Elle s'est attiré les quolibets des oppositions en assurant ne pas "se dérober devant les défis", alors qu'elle n'a pas sollicité un vote de confiance des députés. L'alliance de gauche Nupes a déposé mercredi avant sa déclaration une motion de censure qui pourra être débattue à partir de vendredi.

Durant près d'une heure trente, cette "techno" que des voix au sein même de la majorité disent fragilisée, a bataillé entre les invectives et les rares applaudissements pour tenter de donner un cadre à un projet présidentiel aux contours flous.

"Nous ne pouvons pas décevoir", a-t-elle lancé, relevant le taux record d'abstention aux élections présidentielle et législatives, marque d'une défiance tenace.

DECONJUGALISATION DE l'AAH

Se présentant comme le contraire d'"une femme de grandes phrases et de petits mots", elle a assuré, à la suite des consultations menées avec les groupes politiques de la chambre basse, qu'elle serait ouverte au dialogue. Mais sans citer Mathilde Panot, présidente du groupe de La France insoumise (LFI), ni Marine Le Pen, présidente des députés du Rassemblement national (RN), contrairement aux autres chefs de groupe.

"Les Français nous demandent de nous parler plus, de nous parler mieux, et de construire ensemble", a-t-elle dit.

"Je veux qu'ensemble, nous redonnions un sens et une vertu au mot 'compromis'", a-t-elle insisté, rappelant les débuts parlementaires compliqués de la Ve République, en 1958.

Ses réponses aux orateurs de groupe ont paradoxalement dérogé au registre initial d'ouverture et de conciliation, bien qu'elle ait déclaré "déceler des points de convergence", avec les élus socialistes notamment, sur des sujets comme "la protection du pouvoir d'achat", "l'inquiétude pour la planète".

Ce fut plus un discours de la méthode qu'une déclinaison de mesures concrètes, si ce n'est la déconjugalisation, réclamée de longue date par les associations, de l'allocation adulte handicapés (AAH).

Au nombre des chantiers à venir, elle a rappelé le projet de loi pouvoir d'achat, présenté jeudi en conseil des ministres, et s'est engagée à des mesures "radicales" pour lutter contre le changement climatique et favoriser une transition écologique vertueuse.

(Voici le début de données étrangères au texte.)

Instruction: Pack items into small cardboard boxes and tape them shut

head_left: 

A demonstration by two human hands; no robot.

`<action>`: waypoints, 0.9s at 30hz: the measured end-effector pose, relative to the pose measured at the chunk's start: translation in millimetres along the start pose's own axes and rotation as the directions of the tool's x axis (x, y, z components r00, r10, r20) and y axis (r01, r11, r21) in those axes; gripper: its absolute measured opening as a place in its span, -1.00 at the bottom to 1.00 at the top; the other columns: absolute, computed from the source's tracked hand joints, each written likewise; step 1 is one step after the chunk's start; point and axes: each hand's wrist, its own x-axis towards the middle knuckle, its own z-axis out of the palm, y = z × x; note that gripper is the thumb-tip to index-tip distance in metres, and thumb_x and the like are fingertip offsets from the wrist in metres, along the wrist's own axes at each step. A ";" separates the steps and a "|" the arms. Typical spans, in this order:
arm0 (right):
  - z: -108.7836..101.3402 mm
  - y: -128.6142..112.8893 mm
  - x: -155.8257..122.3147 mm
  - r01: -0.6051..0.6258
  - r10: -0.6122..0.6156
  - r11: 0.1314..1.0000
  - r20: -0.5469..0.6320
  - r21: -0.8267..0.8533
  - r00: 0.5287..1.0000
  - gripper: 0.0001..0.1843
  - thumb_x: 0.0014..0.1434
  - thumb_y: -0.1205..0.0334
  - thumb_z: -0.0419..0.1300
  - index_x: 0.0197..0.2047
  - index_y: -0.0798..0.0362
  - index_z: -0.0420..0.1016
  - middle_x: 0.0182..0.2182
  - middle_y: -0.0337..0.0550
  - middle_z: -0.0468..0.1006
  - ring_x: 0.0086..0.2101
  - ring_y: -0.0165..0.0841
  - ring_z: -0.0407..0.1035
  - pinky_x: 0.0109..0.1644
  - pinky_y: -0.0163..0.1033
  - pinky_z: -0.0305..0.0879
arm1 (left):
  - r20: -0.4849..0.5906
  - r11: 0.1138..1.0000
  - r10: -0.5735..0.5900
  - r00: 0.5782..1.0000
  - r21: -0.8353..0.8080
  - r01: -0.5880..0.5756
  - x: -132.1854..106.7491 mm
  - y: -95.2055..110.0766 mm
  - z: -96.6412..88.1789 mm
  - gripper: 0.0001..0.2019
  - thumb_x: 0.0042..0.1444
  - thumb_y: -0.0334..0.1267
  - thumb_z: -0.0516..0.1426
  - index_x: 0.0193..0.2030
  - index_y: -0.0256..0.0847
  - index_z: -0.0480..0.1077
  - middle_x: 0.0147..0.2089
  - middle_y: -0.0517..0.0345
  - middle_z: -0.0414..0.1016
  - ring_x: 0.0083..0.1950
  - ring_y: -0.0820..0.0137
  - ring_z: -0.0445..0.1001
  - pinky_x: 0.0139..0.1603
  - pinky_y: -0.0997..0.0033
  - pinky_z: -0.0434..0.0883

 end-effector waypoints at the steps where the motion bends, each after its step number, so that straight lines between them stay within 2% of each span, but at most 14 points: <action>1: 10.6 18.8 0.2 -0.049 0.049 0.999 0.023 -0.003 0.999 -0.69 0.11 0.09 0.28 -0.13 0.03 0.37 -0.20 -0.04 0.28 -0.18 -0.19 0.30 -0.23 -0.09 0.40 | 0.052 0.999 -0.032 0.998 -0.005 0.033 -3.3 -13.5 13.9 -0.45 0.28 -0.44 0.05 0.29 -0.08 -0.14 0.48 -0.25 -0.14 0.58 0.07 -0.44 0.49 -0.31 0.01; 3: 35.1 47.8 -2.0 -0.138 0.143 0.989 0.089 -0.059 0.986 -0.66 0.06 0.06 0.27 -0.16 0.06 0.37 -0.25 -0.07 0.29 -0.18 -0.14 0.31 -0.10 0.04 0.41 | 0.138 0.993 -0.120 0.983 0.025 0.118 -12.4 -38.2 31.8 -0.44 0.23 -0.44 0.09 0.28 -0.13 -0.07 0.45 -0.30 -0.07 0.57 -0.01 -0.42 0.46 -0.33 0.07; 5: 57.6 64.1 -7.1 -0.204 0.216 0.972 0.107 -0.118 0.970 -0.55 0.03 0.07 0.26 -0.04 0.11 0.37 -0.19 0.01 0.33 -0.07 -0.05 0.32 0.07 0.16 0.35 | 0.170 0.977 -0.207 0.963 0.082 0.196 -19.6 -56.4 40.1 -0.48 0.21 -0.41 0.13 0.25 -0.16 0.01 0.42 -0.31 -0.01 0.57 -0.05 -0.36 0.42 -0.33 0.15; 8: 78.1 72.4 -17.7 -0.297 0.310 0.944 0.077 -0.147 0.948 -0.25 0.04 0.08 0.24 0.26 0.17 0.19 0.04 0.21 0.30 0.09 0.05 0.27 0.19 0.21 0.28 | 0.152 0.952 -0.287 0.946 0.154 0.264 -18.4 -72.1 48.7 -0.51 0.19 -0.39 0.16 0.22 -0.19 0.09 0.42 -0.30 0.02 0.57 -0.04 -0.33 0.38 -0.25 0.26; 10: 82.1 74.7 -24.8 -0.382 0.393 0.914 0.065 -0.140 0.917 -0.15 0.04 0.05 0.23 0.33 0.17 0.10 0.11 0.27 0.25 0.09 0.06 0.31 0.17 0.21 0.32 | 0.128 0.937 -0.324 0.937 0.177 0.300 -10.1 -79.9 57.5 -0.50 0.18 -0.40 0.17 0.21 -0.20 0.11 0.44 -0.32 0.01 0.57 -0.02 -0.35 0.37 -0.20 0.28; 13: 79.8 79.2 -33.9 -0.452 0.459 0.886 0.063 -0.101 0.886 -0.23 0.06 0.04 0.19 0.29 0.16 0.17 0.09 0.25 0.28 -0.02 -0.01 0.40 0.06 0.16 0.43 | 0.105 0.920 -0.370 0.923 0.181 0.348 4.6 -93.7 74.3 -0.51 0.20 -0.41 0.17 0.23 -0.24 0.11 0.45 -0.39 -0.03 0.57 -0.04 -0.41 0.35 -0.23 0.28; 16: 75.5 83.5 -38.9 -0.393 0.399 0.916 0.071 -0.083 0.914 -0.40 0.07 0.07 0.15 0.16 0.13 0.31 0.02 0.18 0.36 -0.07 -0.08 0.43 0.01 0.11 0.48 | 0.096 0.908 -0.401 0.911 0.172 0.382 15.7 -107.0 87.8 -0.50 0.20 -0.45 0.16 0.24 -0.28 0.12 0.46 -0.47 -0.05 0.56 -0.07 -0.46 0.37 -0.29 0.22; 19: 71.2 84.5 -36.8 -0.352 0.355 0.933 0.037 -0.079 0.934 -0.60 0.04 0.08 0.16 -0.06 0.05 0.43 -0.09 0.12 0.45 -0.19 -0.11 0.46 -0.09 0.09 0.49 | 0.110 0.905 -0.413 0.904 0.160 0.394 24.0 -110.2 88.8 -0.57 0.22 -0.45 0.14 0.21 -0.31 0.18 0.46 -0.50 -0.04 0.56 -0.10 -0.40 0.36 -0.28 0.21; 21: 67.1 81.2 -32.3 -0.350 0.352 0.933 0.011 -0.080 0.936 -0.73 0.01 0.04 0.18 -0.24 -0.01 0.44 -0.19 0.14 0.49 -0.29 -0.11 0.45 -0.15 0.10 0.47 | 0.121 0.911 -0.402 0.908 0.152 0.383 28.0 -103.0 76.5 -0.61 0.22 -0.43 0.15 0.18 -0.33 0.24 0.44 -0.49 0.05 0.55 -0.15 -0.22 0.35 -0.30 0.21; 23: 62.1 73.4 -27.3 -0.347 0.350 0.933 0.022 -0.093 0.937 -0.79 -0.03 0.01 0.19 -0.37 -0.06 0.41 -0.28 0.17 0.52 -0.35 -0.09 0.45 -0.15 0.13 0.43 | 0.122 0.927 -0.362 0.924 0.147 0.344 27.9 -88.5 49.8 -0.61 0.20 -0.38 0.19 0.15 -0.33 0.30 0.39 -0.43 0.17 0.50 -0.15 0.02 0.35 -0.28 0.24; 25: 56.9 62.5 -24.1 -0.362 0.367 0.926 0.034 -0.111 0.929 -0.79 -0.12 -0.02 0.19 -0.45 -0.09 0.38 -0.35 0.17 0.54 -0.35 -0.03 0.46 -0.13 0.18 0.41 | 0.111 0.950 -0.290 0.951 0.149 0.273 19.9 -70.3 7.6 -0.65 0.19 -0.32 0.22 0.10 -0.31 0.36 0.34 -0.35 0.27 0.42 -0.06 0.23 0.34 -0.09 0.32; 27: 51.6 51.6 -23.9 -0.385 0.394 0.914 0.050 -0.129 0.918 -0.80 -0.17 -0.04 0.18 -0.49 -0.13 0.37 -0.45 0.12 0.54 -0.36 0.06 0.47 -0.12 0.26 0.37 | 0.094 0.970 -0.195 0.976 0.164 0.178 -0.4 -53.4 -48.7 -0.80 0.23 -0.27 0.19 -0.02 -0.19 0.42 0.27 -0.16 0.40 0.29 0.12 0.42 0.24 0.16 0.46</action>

"Nous serons la première grande nation écologique à sortir des énergies fossiles", a-t-elle promis.

UN POUVOIR QUI "TITUBE"

Elisabeth Borne a prôné un rééquilibrage des finances publiques, alors que "les perspectives de croissance se dégradent" et un effort sur la dette à partir de 2026. Elle a jugé "indispensable" une réforme des retraites, qui n'est pas encore "ficelée".

Face aux incertitudes dans le secteur énergétique, alimentées par le conflit en Ukraine, elle a annoncé que l'Etat entendait renationaliser EDF.

"Voulons-nous bloquer ou voulons-nous construire?", a-t-elle lancé aux élus d'extrême gauche et d'extrême droite notamment, soulignant que les Français seraient les juges de paix d'une gouvernance qu'elle souhaite novatrice.

A sa suite, à la tribune, Marine Le Pen a dit n'avoir "aucune confiance" dans le nouveau gouvernement nommé lundi, fustigeant un pouvoir qui "ne réfléchit plus", qui "tâtonne", qui "improvise". "Il n'agit plus, il titube", a-t-elle lancé.

"Votre stratégie désormais, c'est sauve-qui-peut", a renchéri Mathilde Panot pour le groupe LFI.

Le président du groupe Les Républicains Olivier Marleix, dont Elisabeth Borne espère le soutien au cas par cas, a dit pour sa part que LR n'avait pas "l'intention de tout paralyser", mais qu'il ne céderait ni à la "compromission" ni aux "petits arrangements".

En réponse, la Première ministre a renvoyé dans les cordes Marine Le Pen ("nous ne vivons pas dans la même France") et Mathilde Panot (les propositions de LFI pour le pouvoir d'achat, "c'est comme placer nos économies dans les emprunts russes, c'est la banqueroute assurée!"), annonçant des débats tendus.

"Cela ne me fait pas peur, je trouve même cela enthousiasmant", a-t-elle lancé.